Task description: Return every entry exactly, except for any pictures.

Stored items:
★ ★ ★ ★ ★

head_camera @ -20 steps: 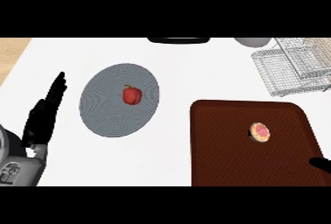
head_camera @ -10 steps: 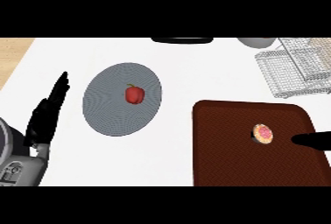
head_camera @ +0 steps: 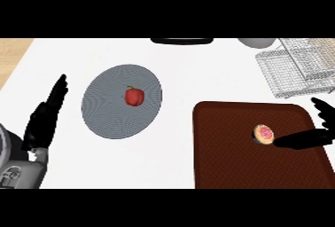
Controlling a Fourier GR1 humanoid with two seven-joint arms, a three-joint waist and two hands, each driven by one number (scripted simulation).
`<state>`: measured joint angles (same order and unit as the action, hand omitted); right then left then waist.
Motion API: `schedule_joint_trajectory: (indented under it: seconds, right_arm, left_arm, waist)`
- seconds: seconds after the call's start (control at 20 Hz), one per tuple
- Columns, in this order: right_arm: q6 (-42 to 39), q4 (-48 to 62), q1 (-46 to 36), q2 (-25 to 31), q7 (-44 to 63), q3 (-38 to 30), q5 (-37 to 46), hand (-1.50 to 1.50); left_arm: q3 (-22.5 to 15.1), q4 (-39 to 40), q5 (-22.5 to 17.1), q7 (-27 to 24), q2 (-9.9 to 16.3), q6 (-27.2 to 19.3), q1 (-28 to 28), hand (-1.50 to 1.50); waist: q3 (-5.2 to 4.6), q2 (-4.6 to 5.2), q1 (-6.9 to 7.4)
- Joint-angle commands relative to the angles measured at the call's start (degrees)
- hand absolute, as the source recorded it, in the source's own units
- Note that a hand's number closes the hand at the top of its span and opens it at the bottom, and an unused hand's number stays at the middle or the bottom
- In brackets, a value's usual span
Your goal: Pick the cupcake from the tray and place it in the tiered basket
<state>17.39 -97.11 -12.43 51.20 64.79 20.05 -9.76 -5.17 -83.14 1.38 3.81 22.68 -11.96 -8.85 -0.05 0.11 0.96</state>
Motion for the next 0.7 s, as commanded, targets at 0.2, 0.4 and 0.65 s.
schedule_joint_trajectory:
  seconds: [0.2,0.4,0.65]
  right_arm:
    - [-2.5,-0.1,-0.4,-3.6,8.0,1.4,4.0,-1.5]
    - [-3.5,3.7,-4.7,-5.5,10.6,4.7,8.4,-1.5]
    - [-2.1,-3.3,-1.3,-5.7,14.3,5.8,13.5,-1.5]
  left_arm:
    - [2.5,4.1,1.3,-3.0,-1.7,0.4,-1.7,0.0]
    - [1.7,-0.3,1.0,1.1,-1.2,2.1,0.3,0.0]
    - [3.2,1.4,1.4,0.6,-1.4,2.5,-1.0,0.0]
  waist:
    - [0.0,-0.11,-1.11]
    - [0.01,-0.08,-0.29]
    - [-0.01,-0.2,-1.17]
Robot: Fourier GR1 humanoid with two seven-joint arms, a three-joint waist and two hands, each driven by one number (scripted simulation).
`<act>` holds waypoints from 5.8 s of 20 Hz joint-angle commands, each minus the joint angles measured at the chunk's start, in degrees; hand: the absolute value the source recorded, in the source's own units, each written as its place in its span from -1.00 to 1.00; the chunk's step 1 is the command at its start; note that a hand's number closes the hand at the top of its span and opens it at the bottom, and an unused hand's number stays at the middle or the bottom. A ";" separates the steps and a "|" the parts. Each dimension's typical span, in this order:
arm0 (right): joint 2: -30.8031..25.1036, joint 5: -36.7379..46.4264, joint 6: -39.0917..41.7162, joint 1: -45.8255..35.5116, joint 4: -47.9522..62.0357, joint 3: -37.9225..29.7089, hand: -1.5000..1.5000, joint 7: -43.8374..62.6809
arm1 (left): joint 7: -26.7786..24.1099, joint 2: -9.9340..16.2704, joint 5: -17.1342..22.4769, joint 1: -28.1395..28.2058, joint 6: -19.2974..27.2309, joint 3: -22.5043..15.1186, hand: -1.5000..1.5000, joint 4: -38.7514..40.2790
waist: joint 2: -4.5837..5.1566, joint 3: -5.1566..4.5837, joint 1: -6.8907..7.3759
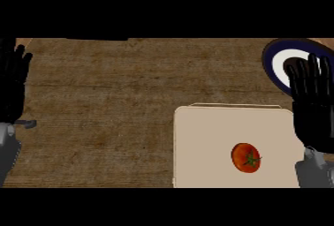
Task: Pick the tomato from the tray and place it in the plate
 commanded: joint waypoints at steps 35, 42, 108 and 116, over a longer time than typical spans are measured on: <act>-5.86 43.08 1.93 33.74 -6.09 1.74 -1.00 -17.99 | -2.34 -6.56 -4.32 9.18 -15.54 -4.95 0.00 9.10 | 1.01 1.58 -1.14; -2.49 57.78 -2.74 29.09 -6.86 7.21 -1.00 -5.43 | -4.48 -11.13 -7.88 6.92 -13.58 -5.40 0.00 13.32 | 1.09 1.59 -1.17; -1.62 76.02 -3.61 -33.91 24.52 -16.37 1.00 28.59 | -3.84 -16.53 -14.56 8.31 -22.54 3.35 0.00 12.84 | 1.19 1.62 -0.67; -12.29 68.69 -6.82 -39.47 45.35 -26.91 1.00 19.59 | -3.93 -18.37 -16.35 7.45 -20.58 2.70 0.00 12.30 | 1.44 1.66 -0.11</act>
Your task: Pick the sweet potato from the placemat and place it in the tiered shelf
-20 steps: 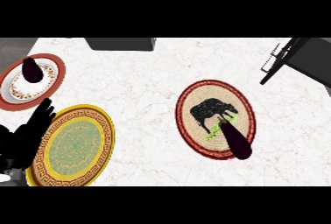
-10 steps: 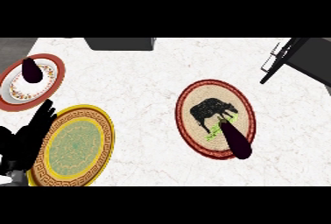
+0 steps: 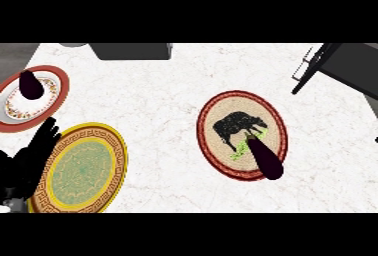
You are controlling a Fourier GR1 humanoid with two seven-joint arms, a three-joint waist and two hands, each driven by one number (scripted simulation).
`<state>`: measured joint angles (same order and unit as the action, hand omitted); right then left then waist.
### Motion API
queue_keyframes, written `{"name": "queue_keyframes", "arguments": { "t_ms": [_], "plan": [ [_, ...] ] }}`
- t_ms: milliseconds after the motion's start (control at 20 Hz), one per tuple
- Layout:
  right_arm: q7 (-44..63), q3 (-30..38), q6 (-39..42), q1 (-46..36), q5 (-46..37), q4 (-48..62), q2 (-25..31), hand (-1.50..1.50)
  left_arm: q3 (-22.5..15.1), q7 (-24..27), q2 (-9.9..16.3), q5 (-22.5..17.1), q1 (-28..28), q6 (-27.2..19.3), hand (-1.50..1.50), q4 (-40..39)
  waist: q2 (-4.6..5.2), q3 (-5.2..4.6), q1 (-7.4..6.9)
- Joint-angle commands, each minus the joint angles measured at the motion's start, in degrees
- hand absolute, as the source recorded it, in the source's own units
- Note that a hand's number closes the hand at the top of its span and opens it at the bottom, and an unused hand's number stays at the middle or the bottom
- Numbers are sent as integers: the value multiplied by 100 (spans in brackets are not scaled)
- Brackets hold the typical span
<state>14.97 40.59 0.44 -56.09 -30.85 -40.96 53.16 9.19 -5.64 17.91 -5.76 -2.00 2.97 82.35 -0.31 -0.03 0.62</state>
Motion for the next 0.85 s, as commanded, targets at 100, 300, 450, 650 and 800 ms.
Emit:
{"name": "queue_keyframes", "arguments": {
  "t_ms": [100, 300, 450, 650, 800],
  "plan": [
    [406, 660, 555, 783, 694, -1023, 534, -150, 47, -52, 43, -8, -217, 91, 0, 178, -24, 2, 65],
    [1035, 1176, 1276, 1220, 901, -1408, 1384, -150, 76, -276, 31, -26, -228, 6, 0, 309, -61, 4, 175],
    [1029, 1886, 2061, 1933, 1212, -1303, 1816, -150, 123, 175, -65, 114, -305, -89, 0, 8, -65, 7, 318],
    [1369, 2737, 3184, 2314, 1553, -1278, 2780, -150, 287, 17, 41, -80, -355, 29, 0, 75, -86, 5, 394],
    [846, 3706, 3851, 3036, 1582, -834, 2980, -150, 317, 105, -4, -75, -353, 12, 0, -26, -88, 20, 518]
  ]
}}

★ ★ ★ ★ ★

Your solution:
head_camera @ -20 steps: 
head_camera @ -10 steps: 
head_camera @ +0 steps: 
Controlling a Fourier GR1 humanoid with two seven-joint arms, a three-joint waist and two hands, each driven by one number (scripted simulation).
`<state>`: measured joint angles (same order and unit as the action, hand omitted); right then left then waist.
Motion API: `schedule_joint_trajectory: (indented under it: seconds, right_arm, left_arm, waist)`
- seconds: seconds after the call's start (control at 20 Hz), one per tuple
- Columns, in this order: right_arm: q6 (-42 to 39), q4 (-48 to 62), q1 (-46 to 36), q2 (-25 to 31), q7 (-44 to 63), q3 (-38 to 30), q5 (-37 to 46), hand (-1.50 to 1.50); left_arm: q3 (-22.5 to 15.1), q4 (-39 to 40), q5 (-22.5 to 17.1), q7 (-27 to 24), q2 (-9.9 to 16.3), q6 (-27.2 to 19.3), q1 (-28 to 28), hand (-1.50 to 1.50); waist: q3 (-5.2 to 4.6), q2 (-4.6 to 5.2), q1 (-6.9 to 7.4)
- Joint-angle commands relative to the angles measured at the call's start (degrees)
- hand absolute, as the source recorded it, in the source's own units
- Note that a hand's number closes the hand at the top of its span and opens it at the bottom, and an unused hand's number stays at the middle or the bottom
- In brackets, a value's usual span
Your goal: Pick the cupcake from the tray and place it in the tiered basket
<state>17.39 -97.11 -12.43 51.20 64.79 20.05 -9.76 -5.17 -83.14 1.38 3.81 22.68 -11.96 -8.85 -0.05 0.11 0.96</state>
Motion for the next 0.7 s, as commanded, targets at 0.2, 0.4 and 0.65 s.
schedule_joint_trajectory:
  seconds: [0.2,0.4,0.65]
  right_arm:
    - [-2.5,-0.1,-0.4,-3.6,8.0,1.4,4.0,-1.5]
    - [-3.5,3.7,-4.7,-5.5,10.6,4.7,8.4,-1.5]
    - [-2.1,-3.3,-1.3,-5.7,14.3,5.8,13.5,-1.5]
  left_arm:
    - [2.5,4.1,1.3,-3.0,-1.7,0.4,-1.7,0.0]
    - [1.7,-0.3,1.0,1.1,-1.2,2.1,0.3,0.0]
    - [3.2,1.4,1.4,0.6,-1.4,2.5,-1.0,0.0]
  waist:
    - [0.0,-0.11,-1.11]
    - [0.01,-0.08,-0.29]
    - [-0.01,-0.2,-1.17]
Robot: Fourier GR1 humanoid with two seven-joint arms, a three-joint waist and two hands, each driven by one number (scripted simulation).
`<act>` holds waypoints from 5.8 s of 20 Hz joint-angle commands, each minus the joint angles measured at the chunk's start, in degrees; hand: the absolute value the source recorded, in the source's own units, each written as its place in its span from -1.00 to 1.00; the chunk's step 1 is the command at its start; note that a hand's number closes the hand at the top of its span and opens it at the bottom, and an unused hand's number stays at the middle or the bottom. A ";" separates the steps and a "|" the parts. Each dimension's typical span, in this order:
arm0 (right): joint 2: -30.8031..25.1036, joint 5: -36.7379..46.4264, joint 6: -39.0917..41.7162, joint 1: -45.8255..35.5116, joint 4: -47.9522..62.0357, joint 3: -37.9225..29.7089, hand: -1.5000..1.5000, joint 7: -43.8374..62.6809
arm1 (left): joint 7: -26.7786..24.1099, joint 2: -9.9340..16.2704, joint 5: -17.1342..22.4769, joint 1: -28.1395..28.2058, joint 6: -19.2974..27.2309, joint 3: -22.5043..15.1186, hand: -1.5000..1.5000, joint 4: -38.7514..40.2790
waist: joint 2: -4.5837..5.1566, joint 3: -5.1566..4.5837, joint 1: -6.8907..7.3759
Task: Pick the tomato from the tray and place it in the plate
 commanded: joint waypoints at steps 35, 42, 108 and 116, over a longer time than typical spans are measured on: <act>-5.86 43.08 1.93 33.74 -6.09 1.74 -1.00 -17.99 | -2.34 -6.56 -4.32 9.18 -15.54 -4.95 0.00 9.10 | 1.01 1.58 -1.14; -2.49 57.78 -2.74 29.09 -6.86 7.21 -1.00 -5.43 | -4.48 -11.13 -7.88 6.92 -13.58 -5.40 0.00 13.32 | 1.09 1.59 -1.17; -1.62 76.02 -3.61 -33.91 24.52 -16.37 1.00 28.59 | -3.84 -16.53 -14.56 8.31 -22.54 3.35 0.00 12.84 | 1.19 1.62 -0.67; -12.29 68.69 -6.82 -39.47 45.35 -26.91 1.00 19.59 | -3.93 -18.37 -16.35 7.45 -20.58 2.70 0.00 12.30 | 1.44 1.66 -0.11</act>
Your task: Pick the sweet potato from the placemat and place it in the tiered shelf
-20 steps: 
-10 steps: 
+0 steps: 
You are controlling a Fourier GR1 humanoid with two seven-joint arms, a three-joint waist and two hands, each driven by one number (scripted simulation).
`<state>`: measured joint angles (same order and unit as the action, hand omitted); right then left then waist.
### Motion API
queue_keyframes, written `{"name": "queue_keyframes", "arguments": { "t_ms": [_], "plan": [ [_, ...] ] }}`
- t_ms: milliseconds after the motion's start (control at 20 Hz), one per tuple
- Layout:
  right_arm: q7 (-44..63), q3 (-30..38), q6 (-39..42), q1 (-46..36), q5 (-46..37), q4 (-48..62), q2 (-25..31), hand (-1.50..1.50)
  left_arm: q3 (-22.5..15.1), q7 (-24..27), q2 (-9.9..16.3), q5 (-22.5..17.1), q1 (-28..28), q6 (-27.2..19.3), hand (-1.50..1.50), q4 (-40..39)
  waist: q2 (-4.6..5.2), q3 (-5.2..4.6), q1 (-7.4..6.9)
- Joint-angle commands, each minus the joint angles measured at the motion's start, in degrees
- hand absolute, as the source recorded it, in the source's own units
- Note that a hand's number closes the hand at the top of its span and opens it at the bottom, and an unused hand's number stays at the middle or the bottom
- Numbers are sent as integers: the value multiplied by 100 (spans in brackets are not scaled)
- Brackets hold the typical span
<state>14.97 40.59 0.44 -56.09 -30.85 -40.96 53.16 9.19 -5.64 17.91 -5.76 -2.00 2.97 82.35 -0.31 -0.03 0.62</state>
Motion for the next 0.85 s, as commanded, targets at 100, 300, 450, 650 and 800 ms.
Emit:
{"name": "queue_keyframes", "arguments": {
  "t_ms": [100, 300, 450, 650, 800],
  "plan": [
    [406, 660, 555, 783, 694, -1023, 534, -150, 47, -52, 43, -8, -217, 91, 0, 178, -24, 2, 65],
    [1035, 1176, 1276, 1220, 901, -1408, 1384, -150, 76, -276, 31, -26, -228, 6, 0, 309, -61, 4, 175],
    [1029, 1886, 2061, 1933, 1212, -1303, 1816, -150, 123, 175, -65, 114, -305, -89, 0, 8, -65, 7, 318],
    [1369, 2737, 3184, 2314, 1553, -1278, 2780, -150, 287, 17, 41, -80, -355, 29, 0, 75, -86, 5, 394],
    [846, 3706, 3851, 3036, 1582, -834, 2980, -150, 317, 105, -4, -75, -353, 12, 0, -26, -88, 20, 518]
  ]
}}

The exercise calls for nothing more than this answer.